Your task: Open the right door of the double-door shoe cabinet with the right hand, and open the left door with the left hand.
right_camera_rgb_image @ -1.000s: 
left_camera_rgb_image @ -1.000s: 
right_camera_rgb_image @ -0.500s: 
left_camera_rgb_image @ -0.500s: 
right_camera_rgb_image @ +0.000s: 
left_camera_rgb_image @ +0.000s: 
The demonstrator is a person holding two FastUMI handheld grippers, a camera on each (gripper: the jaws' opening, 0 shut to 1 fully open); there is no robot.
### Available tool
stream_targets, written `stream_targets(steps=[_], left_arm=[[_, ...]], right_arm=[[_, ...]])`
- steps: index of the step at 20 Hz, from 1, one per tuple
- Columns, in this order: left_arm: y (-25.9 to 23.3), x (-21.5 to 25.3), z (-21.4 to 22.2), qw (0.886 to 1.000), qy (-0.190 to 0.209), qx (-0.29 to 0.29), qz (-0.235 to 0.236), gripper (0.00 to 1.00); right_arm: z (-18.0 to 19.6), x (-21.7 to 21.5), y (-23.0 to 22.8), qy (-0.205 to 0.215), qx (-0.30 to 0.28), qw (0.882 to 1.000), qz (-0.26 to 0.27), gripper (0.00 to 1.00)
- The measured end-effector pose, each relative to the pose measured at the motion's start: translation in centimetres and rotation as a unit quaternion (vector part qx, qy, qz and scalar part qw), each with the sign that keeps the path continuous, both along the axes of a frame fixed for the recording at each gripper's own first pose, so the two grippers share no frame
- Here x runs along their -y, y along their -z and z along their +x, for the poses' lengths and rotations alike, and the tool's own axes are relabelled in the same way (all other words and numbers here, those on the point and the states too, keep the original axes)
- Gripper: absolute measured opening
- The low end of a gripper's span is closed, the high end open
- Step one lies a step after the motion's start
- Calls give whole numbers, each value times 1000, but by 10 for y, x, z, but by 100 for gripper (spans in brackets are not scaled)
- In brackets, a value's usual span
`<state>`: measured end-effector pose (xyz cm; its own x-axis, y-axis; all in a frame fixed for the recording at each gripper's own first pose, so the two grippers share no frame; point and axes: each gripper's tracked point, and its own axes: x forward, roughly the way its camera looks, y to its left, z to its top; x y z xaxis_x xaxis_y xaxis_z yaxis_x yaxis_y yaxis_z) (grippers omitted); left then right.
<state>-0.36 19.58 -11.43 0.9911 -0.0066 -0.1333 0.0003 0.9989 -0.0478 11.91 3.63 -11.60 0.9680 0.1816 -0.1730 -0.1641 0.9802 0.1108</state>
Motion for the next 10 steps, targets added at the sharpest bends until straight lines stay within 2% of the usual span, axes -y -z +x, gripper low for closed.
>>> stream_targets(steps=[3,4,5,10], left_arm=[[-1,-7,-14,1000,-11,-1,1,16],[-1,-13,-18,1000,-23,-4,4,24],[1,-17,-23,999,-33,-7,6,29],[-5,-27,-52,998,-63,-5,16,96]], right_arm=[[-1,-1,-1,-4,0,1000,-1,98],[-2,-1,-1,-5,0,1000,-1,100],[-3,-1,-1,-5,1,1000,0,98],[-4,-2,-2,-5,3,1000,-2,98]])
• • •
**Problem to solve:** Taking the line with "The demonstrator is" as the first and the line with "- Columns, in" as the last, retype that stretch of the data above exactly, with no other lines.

**Response to the exercise:**
The demonstrator is a person holding two FastUMI handheld grippers, a camera on each (gripper: the jaws' opening, 0 shut to 1 fully open); there is no robot.
### Available tool
stream_targets, written `stream_targets(steps=[_], left_arm=[[_, ...]], right_arm=[[_, ...]])`
- steps: index of the step at 20 Hz, from 1, one per tuple
- Columns, in this order: left_arm: y (-25.9 to 23.3), x (-21.5 to 25.3), z (-21.4 to 22.2), qw (0.886 to 1.000), qy (-0.190 to 0.209), qx (-0.29 to 0.29), qz (-0.235 to 0.236), gripper (0.00 to 1.00); right_arm: z (-18.0 to 19.6), x (-21.7 to 21.5), y (-23.0 to 22.8), qy (-0.205 to 0.215), qx (-0.30 to 0.28), qw (0.882 to 1.000), qz (-0.26 to 0.27), gripper (0.00 to 1.00)

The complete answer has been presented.